The Sandy Bridge microarchitecture's integrated graphics are also functionally better than the current generation's. Intel inferred that the top-line parts will be twice as fast as the HD Graphics in Westmere chips. This informs us that the new IGP will genuinely rival the performance from discrete low-end cards, although, interestingly, Intel brushed away the need for DX11-class graphics for CPU IGPs.
A newer design means that Intel can drop some of the more legacy aspects of previous GPUs. Out goes LVDS as the display output of choice, to be replaced by DisplayPort, which is cheaper to implement and uses fewer wires.
Sandy Bridge to replace Lynnfield?
A look at a basic block diagram of Sandy Bridge shows that the microarchitecture is ostensibly designed to replace the mid-range LGA1156 parts available today.

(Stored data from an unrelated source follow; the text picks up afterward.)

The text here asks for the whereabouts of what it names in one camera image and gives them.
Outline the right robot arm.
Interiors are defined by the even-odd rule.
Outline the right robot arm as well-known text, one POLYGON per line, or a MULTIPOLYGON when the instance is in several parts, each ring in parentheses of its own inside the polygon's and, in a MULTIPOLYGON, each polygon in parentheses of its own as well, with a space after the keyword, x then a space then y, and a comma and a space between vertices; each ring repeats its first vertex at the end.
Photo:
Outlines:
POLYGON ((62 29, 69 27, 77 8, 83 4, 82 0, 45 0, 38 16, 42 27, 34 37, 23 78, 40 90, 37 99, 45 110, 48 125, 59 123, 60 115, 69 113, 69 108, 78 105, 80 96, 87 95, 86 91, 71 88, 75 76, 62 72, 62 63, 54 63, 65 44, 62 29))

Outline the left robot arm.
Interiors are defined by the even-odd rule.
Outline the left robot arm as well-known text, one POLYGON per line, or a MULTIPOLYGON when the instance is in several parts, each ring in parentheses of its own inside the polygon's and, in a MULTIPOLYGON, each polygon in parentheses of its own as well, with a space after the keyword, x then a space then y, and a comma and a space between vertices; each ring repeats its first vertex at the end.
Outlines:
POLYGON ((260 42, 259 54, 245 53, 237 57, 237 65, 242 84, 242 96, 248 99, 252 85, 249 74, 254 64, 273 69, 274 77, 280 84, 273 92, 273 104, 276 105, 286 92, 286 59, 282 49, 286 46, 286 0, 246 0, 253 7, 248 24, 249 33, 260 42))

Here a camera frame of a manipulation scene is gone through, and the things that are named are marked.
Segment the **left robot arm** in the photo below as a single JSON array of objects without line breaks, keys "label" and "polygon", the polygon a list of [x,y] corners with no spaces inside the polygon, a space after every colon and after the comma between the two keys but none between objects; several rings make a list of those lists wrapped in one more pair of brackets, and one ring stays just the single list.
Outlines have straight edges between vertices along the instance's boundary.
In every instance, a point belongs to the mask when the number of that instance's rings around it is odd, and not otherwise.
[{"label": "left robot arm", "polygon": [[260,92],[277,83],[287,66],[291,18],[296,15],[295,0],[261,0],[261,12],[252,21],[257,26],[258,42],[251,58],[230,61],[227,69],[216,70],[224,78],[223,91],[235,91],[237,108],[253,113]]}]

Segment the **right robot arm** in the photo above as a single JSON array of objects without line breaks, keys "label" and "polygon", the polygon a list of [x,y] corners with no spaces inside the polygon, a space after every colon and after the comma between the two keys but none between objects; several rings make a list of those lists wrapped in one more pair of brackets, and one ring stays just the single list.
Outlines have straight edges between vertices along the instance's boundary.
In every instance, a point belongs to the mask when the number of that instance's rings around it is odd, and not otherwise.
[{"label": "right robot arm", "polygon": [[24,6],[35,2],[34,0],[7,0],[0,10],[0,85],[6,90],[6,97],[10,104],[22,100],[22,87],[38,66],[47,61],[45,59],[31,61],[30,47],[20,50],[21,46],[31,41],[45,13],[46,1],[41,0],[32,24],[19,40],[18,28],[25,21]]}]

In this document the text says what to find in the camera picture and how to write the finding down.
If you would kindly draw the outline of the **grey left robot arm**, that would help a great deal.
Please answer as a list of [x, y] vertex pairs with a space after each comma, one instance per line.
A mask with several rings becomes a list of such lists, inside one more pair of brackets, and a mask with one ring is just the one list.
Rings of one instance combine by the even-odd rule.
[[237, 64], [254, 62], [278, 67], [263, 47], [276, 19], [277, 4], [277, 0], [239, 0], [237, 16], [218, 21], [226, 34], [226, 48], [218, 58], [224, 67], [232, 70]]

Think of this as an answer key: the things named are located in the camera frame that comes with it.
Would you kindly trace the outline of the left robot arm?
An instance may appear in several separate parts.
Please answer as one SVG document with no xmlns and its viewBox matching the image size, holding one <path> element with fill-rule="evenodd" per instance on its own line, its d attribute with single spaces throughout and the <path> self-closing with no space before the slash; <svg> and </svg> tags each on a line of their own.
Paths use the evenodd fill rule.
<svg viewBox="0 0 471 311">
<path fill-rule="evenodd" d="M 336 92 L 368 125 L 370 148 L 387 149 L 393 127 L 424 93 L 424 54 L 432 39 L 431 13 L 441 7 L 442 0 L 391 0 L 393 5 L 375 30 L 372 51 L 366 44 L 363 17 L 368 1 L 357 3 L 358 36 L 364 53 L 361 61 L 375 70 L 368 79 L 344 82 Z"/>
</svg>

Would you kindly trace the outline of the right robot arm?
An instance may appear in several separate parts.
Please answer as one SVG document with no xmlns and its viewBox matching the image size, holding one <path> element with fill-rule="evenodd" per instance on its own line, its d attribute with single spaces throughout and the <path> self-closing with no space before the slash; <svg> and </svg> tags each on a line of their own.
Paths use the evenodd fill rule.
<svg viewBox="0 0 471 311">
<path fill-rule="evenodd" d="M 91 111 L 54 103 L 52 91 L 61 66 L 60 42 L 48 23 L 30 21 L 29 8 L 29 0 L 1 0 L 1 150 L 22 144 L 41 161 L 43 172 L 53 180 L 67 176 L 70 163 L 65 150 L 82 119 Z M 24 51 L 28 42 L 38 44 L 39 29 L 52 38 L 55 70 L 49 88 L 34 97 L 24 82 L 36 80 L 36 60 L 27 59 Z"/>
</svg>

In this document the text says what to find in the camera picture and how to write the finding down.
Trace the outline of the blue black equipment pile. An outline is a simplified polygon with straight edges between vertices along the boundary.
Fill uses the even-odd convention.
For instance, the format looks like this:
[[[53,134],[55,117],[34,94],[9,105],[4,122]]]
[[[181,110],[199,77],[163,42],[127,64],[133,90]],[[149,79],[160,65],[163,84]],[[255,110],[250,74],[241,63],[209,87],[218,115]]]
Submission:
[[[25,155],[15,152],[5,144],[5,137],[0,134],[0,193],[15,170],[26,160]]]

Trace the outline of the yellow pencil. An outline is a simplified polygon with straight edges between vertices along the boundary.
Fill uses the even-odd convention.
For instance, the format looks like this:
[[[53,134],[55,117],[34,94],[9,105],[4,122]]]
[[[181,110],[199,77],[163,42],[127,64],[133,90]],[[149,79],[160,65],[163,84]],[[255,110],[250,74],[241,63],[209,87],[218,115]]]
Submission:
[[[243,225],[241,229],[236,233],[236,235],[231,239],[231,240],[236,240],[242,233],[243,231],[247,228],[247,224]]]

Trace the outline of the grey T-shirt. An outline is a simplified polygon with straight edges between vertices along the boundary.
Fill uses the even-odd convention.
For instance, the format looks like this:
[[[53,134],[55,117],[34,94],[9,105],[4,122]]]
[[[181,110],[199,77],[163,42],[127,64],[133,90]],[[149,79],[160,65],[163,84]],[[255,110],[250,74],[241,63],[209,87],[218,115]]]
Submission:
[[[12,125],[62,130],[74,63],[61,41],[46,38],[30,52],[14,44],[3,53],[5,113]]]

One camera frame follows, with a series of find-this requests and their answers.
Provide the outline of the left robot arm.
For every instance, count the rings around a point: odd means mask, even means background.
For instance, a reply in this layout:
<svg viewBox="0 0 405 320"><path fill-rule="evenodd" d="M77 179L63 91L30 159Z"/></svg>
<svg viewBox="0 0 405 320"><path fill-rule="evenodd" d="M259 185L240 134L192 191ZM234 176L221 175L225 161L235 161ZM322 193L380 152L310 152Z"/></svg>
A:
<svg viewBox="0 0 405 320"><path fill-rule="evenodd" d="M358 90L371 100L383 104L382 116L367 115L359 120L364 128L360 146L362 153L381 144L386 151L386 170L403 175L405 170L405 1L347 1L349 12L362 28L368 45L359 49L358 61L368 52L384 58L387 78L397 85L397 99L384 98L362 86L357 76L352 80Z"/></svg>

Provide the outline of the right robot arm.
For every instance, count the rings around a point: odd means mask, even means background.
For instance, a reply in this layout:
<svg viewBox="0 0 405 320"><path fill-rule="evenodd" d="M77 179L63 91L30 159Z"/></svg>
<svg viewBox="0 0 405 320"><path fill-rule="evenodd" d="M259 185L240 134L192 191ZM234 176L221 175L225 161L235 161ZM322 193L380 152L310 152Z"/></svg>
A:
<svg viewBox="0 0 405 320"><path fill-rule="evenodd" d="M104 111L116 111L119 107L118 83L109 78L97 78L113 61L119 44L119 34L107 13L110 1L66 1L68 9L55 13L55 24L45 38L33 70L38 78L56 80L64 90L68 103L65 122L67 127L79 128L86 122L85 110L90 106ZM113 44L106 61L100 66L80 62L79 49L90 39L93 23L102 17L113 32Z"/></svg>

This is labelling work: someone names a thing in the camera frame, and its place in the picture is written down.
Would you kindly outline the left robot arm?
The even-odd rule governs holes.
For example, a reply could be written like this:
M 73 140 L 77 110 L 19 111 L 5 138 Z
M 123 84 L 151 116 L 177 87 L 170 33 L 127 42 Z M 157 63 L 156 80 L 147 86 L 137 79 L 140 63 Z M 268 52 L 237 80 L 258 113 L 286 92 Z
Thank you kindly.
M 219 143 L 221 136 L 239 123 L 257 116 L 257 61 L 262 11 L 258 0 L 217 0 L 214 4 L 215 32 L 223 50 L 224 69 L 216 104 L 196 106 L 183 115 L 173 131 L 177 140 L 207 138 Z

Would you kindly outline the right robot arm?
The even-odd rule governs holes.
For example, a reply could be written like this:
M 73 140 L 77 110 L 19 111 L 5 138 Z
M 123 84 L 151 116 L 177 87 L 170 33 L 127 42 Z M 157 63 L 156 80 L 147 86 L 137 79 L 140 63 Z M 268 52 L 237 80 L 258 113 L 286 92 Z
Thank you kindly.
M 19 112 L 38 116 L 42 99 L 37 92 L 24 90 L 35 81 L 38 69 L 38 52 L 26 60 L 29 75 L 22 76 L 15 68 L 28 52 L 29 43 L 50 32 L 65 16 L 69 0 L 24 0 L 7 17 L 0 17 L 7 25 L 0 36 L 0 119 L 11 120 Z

Sandy Bridge is to be presented with a different socket, LGA1155, and it'll use a dual-channel DDR3 memory controller, a DMI connection to the rest of the system, and external graphics support through 16 PCIe lanes, which is able to be bifurcated to two x8 for multi-GPU usage. In this aspect Sandy Bridge is eerily similar to incumbent Lynnfield, though users will be forced to shell out for new motherboards to take advantage of the chip.
Beefed-up CPU and dedicated video engine
Coming back to the CPU, which is mainly based on the Westmere core, the modular nature of the design and use of a ringbus cache support means that Intel can scale cores from two to eight without too much difficulty and bring different designs to market quickly. This indicates that Sandy Bridge should be introduced for laptops and desktop machines at roughly the same time, Q1 20100, with servers due to follow in late-2011.
The cores also deliver a greater number of instructions per clock cycle (IPC), mainly due to better cache implementation and the introduction of AVX (Advanced Vector Extensions), which include 12 new instructions and a doubling of the SIMD vector registers. These will help speed-up applications which rely on significant floating-point power.
What's more, Sandy Bridge includes a dedicated transcoding engine to make converting video formats a doddle - and perhaps introduced to combat the rise of GPGPU-based convertors from AMD and NVIDIA. It's not yet known if it's a fixed-function unit or whether it taps into the chip's IGP shaders to provide the processing grunt. More details as we get them.